Lieutenant Bracegirdle had been on the quarterdeck when he'd heard the dreadful cry from beneath his feet. He'd abandoned his post to Matthews, sliding down the steps to find Horatio, wild with grief, being forcibly restrained by the Captain. And there was little Archie, asleep in the cot. No, not asleep.
Horatio had fought against them with inhuman strength, screaming animal cries, and Bracegirdle was glad to leave him to the Captain, returning to the relative quiet of the wardroom.

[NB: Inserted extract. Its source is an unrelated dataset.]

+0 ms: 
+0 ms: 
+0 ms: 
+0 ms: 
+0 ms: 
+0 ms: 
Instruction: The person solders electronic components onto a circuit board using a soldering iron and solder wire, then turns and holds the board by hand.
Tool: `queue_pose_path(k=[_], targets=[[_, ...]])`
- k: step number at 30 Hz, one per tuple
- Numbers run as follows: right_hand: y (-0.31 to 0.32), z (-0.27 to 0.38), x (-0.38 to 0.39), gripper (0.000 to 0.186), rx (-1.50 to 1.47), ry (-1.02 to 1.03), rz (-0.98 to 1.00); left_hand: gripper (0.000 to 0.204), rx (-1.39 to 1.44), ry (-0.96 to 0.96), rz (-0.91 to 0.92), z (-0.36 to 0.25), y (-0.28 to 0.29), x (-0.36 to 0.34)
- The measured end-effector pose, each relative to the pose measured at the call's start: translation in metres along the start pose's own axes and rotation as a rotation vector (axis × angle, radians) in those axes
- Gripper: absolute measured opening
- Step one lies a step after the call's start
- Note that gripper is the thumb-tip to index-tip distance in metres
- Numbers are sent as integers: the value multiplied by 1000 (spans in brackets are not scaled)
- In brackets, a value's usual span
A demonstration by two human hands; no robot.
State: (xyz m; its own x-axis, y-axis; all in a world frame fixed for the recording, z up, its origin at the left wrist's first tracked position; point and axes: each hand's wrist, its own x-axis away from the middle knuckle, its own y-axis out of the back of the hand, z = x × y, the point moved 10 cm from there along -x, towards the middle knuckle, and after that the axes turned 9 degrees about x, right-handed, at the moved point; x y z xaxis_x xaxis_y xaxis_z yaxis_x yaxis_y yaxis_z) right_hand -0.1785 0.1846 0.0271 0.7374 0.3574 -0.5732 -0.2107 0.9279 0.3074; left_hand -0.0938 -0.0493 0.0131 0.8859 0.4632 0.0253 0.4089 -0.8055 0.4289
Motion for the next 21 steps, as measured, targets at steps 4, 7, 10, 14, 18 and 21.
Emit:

He looked so at peace. At last, Bracegirdle thought. Like a young golden angel, his hair spread out on the pillow, his lips still red and warm, his skin still soft, and, as Bracegirdle discovered, his trousers still damp with his seed. At least he died happy, thought Bracegirdle, giving his heart before his heart gave up. Oh, Archie. Bracegirdle sat down gingerly on the small stool, studying Archie by the lamplight. They'd thought the worst of the fever had passed, they'd just began to breathe again, to believe that Archie would live. Why did you give up, Archie? Why? Bracegirdle could guess, but Archie had taken the secret of the depth of his sadness to the grave. He had a career., a lover, a home, a family. Yet it had not been enough. Horatio had killed Archie as much as he had saved him. Archie just couldn't compete, and had taken himself out of the race. A noble gesture, but an empty one, too.
"There was more to life, lad," Bracegirdle admonished softly.
Matthews looked as though he had lost one of his own sons when he was fetched to help Bracegirdle.
"Why, Sir?" he asked the questions Bracegirdle could not answer, and it disturbed Bracegirdle so much to see the hardened seaman so distressed that he became churlish, in spite of himself. They moved Archie onto the wardroom table, laying him out on his hammock, and slowly began the process of undressing him and washing him, before sewing him tightly into the hammock, with two balls of shot nestled at his feet.
The Captain came, both harried and distant, the strain of seeing two of his crew rendered thus, one dead, one crazed, telling upon his face. He asked the same question, why, and Bracegirdle couldn't answer.
Matthews brushed out Archie's hair , before plaiting it into a tidy queue. Bracegirdle washed down the pale flesh with gentle strokes, washing away the sweat and tears, the blood and semen. The damp cloth stroked over the deep gouge in his chest carved out by the musket ball, the bundle of lines across his wrists where he had tried to end his life before, but had never found the courage. Bracey washed the burns left by the French, no such code of conduct as parole extending to a young midshipman. He found the crooked bones where they had first broken one leg to stop Archie escaping his imprisonment, and, when that had failed, they had broken the other one as well. Along his back and buttocks were overlaid the white marks of Jack Simpson's brutal hand. The wounds he'd left had gone much deeper than mere flesh.
Bracegirdle kissed Archie's forehead softly, before Matthews swaddled him in the sail cloth and began stitching the shroud closed.
"Good night, sweet prince," he murmured, touching the cloth covered cheek, and Matthews, not understanding the quote, merely smiled sadly and continued his work.